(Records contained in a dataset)
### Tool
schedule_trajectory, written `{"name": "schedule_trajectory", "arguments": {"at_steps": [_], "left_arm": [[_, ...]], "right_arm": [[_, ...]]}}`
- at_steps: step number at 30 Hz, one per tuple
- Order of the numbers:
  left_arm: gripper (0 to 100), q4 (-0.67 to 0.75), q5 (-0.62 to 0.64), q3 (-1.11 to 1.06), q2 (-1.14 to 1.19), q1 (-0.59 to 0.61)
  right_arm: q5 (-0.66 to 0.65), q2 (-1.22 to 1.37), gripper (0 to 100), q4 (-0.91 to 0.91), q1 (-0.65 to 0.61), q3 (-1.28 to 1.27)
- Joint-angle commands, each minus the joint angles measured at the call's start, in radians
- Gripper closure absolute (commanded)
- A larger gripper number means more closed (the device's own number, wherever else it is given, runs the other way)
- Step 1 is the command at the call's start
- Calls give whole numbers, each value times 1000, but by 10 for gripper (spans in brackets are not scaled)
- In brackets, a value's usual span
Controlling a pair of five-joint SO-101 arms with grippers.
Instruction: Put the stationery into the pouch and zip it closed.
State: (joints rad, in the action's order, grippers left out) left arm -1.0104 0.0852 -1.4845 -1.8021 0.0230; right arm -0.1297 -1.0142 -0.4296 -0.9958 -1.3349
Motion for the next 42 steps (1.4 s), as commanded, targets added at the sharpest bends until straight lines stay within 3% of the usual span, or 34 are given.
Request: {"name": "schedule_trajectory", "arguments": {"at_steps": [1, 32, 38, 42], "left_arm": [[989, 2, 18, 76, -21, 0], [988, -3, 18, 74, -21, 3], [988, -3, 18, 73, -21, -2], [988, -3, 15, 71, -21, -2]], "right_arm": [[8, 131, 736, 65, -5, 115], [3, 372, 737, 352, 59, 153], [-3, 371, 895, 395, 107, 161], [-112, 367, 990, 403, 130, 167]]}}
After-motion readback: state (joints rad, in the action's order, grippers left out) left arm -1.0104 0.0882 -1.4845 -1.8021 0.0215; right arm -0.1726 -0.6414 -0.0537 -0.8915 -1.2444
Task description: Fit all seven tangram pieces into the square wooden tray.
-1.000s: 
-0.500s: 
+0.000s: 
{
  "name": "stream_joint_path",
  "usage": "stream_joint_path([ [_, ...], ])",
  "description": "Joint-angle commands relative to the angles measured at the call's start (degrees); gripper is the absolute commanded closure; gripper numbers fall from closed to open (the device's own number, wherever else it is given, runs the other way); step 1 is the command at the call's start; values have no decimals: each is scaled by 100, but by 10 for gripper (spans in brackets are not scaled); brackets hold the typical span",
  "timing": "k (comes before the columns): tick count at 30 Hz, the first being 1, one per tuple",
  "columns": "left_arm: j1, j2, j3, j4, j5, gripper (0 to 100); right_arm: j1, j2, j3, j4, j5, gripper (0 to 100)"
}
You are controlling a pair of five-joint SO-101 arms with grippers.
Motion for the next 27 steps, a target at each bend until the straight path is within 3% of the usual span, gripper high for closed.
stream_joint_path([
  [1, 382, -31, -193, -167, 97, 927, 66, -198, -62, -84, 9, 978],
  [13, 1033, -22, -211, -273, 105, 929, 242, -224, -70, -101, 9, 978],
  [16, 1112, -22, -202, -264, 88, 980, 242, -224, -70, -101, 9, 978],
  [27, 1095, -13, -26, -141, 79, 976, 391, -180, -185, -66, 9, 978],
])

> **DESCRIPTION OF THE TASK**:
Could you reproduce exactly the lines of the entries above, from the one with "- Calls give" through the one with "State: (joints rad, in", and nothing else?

> **RESULT FOR THIS TASK**:
- Calls give whole numbers, each value times 1000, but by 10 for gripper (spans in brackets are not scaled)
- In brackets, a value's usual span
Controlling a pair of five-joint SO-101 arms with grippers.
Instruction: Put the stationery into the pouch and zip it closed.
State: (joints rad, in the action's order, grippers left out) left arm -1.0104 0.0852 -1.4845 -1.8021 0.0230; right arm -0.1297 -1.0142 -0.4296 -0.9958 -1.3349

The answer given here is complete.